L’étude de ces cinq catégories de cahiers permettra seule d’émettre un jugement définitif. Malheureusement, en attendant la publication promise, deux d’entre elles seulement sont à la disposition de l’historien, et encore avec des lacunes. Les Archives parlementaires contiennent la majeure partie des cahiers des assemblées générales, et un bon nombre de ceux des assemblées préliminaires; on y trouve en outre quelques rares exemplaires des autres catégories, notamment des cahiers ruraux. En dehors de cette source il faut chercher dans les archives départementales, communales et particulières presque toutes les autres pièces. Celles-ci n’ont, en effet, donné lieu qu’à des publications isolées, faites sans esprit d’ensemble jusqu’au jour où la Commission de recherche a entrepris sa publication méthodique; et encore cette dernière ne pourra jamais être complète: de nombreuses liasses de cahiers sont irrémédiablement perdues. Pendant longtemps encore l’historien aura seulement entre les mains, en dehors de publications dues au hasard des recherches des érudits, une source très particulière qui est bien éloignée de renfermer la totalité des cahiers officiels. Il pourra juger, non pas «les cahiers de 1789» , mais seulement «des cahiers de 1789».

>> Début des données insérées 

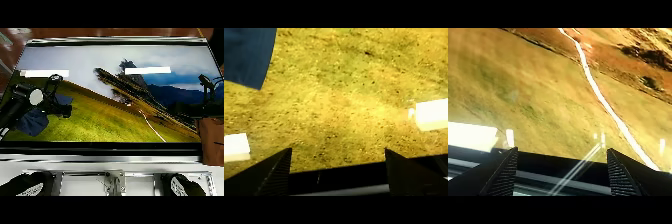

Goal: Fold the shirts.

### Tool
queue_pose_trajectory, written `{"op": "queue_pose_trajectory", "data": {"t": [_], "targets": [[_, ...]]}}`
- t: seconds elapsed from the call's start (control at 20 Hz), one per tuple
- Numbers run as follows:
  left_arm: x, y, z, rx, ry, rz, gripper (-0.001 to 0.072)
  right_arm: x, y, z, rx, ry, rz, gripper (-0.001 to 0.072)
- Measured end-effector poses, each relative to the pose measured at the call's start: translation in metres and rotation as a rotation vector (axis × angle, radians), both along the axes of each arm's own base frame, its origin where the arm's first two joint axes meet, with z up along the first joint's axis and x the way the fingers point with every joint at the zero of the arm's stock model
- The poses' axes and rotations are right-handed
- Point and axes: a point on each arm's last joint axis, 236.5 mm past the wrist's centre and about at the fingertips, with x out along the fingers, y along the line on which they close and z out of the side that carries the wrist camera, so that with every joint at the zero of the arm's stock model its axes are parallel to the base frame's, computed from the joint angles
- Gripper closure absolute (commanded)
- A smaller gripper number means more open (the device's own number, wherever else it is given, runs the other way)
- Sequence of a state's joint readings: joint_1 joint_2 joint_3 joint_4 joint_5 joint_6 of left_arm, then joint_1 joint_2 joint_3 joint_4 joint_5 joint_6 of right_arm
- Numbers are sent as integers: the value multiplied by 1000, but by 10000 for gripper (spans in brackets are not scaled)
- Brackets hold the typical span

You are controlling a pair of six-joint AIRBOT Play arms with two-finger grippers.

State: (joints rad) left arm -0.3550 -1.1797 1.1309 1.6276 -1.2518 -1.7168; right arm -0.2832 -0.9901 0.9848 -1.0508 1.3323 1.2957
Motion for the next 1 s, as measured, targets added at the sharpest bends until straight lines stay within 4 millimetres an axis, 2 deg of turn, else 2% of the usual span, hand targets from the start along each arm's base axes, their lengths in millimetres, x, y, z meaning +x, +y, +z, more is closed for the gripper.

En attendant la possibilité d’un travail d’ensemble, des études particulières demeurent possibles. A défaut de documents publiés, chaque province ouvre à ses habitants, dans les archives départementales et communales, les collections inédites où ils peuvent puiser à pleines mains. Nous avons pensé qu’une telle étude pouvait être entreprise pour la région poitevine, cette vaste et importante province de l’ancienne France. Sans doute des lacunes existent dans sa collection de cahiers de paroisses et de corporations. Mais nos archives cependant nous ont conservé presque tous les cahiers des assemblées générales, plus de deux cents cahiers de paroisses, et près de vingt-cinq cahiers de corporations, c’est-à-dire les éléments d’une investigation suffisante sur la préparation des Etats généraux en Poitou en 1789.